Assignment: In the entries that follow, find the word "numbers" and report each line it is on.

Dataset entries:

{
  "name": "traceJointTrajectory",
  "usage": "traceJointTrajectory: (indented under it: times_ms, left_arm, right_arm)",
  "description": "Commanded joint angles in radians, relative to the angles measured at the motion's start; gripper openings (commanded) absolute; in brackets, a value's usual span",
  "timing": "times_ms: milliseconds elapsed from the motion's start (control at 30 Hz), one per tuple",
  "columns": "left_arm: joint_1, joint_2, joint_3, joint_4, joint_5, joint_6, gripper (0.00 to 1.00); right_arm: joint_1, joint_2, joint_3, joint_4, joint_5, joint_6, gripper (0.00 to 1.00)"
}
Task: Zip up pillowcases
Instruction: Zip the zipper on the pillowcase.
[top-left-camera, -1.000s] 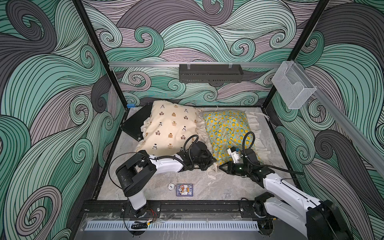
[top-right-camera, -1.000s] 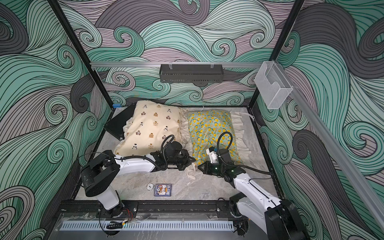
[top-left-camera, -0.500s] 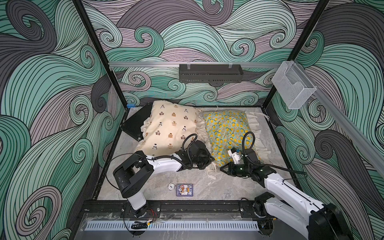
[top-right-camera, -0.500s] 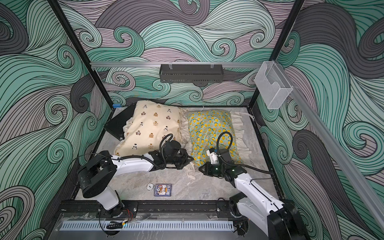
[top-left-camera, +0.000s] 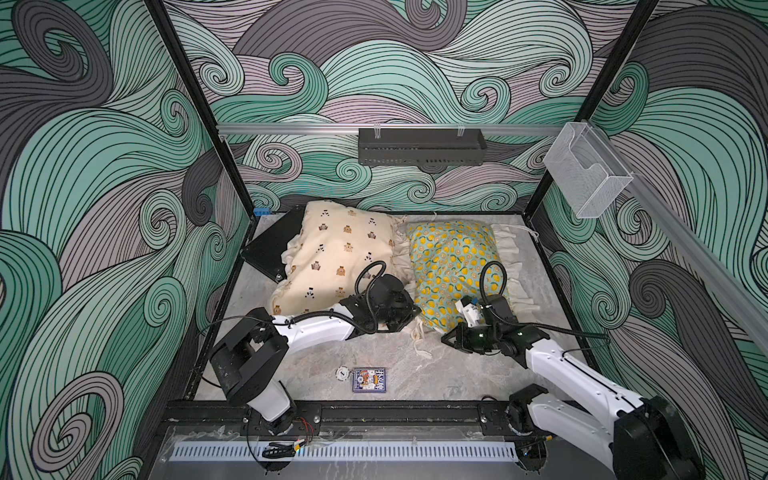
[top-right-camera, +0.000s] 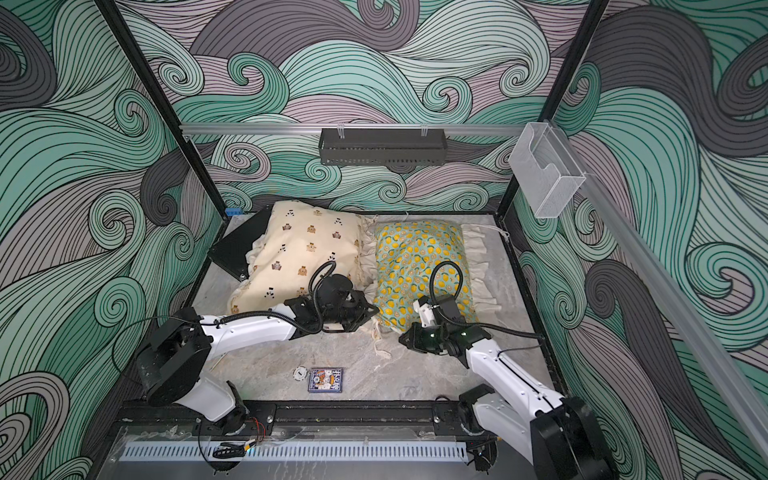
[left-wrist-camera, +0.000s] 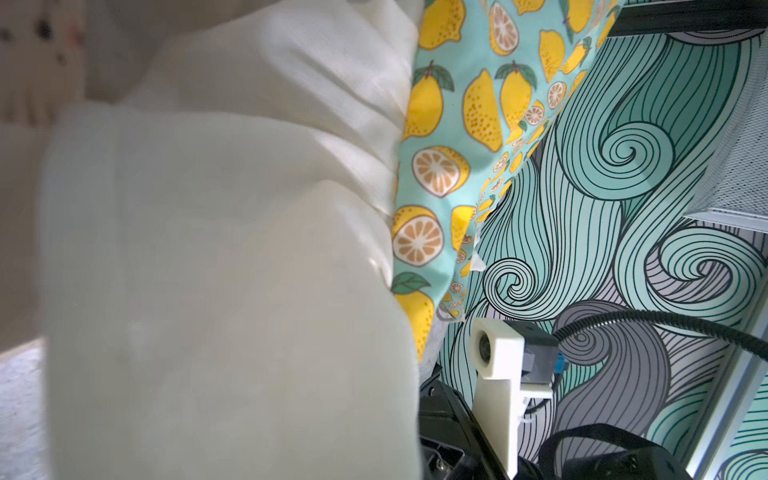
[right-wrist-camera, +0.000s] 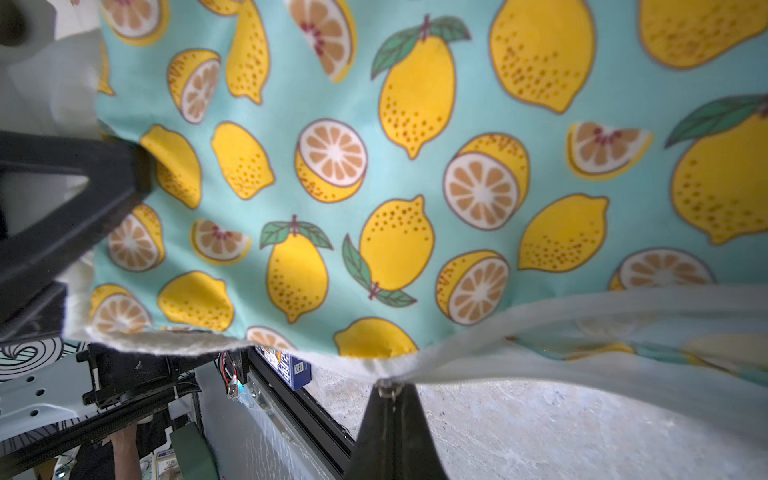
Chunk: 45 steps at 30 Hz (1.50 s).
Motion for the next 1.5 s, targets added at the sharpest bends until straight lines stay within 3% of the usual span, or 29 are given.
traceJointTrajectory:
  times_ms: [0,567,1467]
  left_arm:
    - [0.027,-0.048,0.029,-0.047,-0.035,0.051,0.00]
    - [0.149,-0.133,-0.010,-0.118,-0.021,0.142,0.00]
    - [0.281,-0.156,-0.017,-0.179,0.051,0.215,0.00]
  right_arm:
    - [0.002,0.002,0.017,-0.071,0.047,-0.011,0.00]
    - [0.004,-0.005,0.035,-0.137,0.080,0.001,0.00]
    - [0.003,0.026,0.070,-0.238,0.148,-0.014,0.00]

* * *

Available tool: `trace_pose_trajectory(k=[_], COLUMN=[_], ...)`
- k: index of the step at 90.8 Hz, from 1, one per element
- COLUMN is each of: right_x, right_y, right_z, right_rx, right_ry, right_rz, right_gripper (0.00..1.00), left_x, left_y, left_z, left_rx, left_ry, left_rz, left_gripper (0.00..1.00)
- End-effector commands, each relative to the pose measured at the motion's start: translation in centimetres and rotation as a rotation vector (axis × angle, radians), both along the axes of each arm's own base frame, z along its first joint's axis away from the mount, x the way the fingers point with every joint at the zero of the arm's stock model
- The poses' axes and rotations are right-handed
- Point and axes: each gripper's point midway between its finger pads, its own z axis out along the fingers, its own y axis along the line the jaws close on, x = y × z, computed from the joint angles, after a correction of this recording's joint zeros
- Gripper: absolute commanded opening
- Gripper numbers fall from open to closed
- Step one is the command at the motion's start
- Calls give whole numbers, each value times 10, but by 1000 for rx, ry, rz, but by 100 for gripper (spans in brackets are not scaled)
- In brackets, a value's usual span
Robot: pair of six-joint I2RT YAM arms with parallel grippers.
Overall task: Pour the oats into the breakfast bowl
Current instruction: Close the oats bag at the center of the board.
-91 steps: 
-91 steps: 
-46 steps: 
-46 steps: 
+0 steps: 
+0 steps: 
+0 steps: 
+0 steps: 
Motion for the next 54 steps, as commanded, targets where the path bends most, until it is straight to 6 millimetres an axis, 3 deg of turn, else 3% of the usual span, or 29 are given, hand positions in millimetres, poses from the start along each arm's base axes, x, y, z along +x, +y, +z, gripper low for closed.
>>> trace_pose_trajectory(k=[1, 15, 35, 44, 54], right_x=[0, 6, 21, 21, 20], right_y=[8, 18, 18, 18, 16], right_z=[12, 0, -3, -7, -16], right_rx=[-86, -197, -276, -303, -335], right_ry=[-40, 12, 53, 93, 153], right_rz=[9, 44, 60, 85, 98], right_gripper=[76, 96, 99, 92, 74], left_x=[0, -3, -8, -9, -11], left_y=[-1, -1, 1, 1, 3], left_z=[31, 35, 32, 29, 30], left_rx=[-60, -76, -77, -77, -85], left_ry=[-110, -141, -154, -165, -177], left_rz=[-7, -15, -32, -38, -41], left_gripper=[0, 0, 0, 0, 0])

Worked solution:
- Gripper numbers fall from open to closed
- Calls give whole numbers, each value times 10, but by 1000 for rx, ry, rz, but by 100 for gripper (spans in brackets are not scaled)

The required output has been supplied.